Induction of thioredoxin and thioredoxin reductase gene expression in lungs of newborn primates by oxygen.

Thioredoxin (TRX) is a potent protein disulfide oxidoreductase important in antioxidant defense and regulation of cell growth and signal transduction processes, among them the production of nitric oxide. We report that lung TRX and its reductase, TR, are specifically upregulated at birth by O2. Throughout the third trimester, mRNAs for TRX and TR were expressed constitutively at low levels in fetal baboon lungs. However, after premature birth (125 or 140 of 185 days gestation), lung TRX and TR mRNAs increased rapidly with the onset of O2 or air breathing. Lung TRX mRNA also increased in lungs of term newborns with air breathing. Premature animals (140 days) breathing 100% O2 develop chronic lung disease within 7-14 days. These animals had greater TRX and TR mRNAs after 1, 6, or 10 days of life than fetal control animals. In 140-day animals given lesser O2 concentrations (as needed) who do not develop chronic lung disease, lung TRX and TR mRNAs were also increased on days 1 and 6 but not significantly on day 10. In fetal distal lung explant culture, mRNAs for TRX and TR were elevated within 4 h in 95% O2 relative to 1% O2, and the response was similar at various gestations.
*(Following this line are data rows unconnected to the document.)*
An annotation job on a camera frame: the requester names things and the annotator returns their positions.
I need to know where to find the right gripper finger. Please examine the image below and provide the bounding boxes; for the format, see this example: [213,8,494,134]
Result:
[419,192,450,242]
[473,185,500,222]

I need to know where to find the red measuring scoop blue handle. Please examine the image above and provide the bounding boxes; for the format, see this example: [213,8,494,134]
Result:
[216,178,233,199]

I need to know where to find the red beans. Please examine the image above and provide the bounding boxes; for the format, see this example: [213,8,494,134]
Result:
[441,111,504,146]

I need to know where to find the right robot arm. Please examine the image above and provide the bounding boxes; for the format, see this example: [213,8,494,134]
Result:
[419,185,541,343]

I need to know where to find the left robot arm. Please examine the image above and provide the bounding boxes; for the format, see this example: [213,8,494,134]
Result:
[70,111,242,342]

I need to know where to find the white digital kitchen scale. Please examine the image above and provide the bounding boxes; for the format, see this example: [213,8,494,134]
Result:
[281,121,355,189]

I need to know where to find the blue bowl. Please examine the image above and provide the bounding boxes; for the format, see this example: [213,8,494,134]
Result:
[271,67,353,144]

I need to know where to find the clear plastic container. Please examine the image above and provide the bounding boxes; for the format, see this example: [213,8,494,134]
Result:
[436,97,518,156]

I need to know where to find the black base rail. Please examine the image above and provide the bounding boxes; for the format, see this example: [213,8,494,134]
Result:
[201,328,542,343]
In contrast, TRX protein did not increase in lung explants from premature animals (125 or 140 days) but did in those from near-term (175-day) fetal baboons after exposure to hyperoxia. However, lung TRX protein and activity, as well as TR activity, eventually did increase in vivo in response to hyperoxia (6 days). Increases in TRX and TR mRNAs in response to 95% O2 also were observed in adult baboon lung explants. When TRX redox status was determined, increased O2 tension shifted TRX to its oxidized form. Treatment of lung explants with actinomycin D inhibited TRX and TR mRNA increases in 95% O2, indicating transcriptional regulation by O2. The acute increase in gene expression for both TRX and TR in response to O2 suggests an important role for these proteins during the transition from relatively anaerobic fetal life to O2 breathing at birth.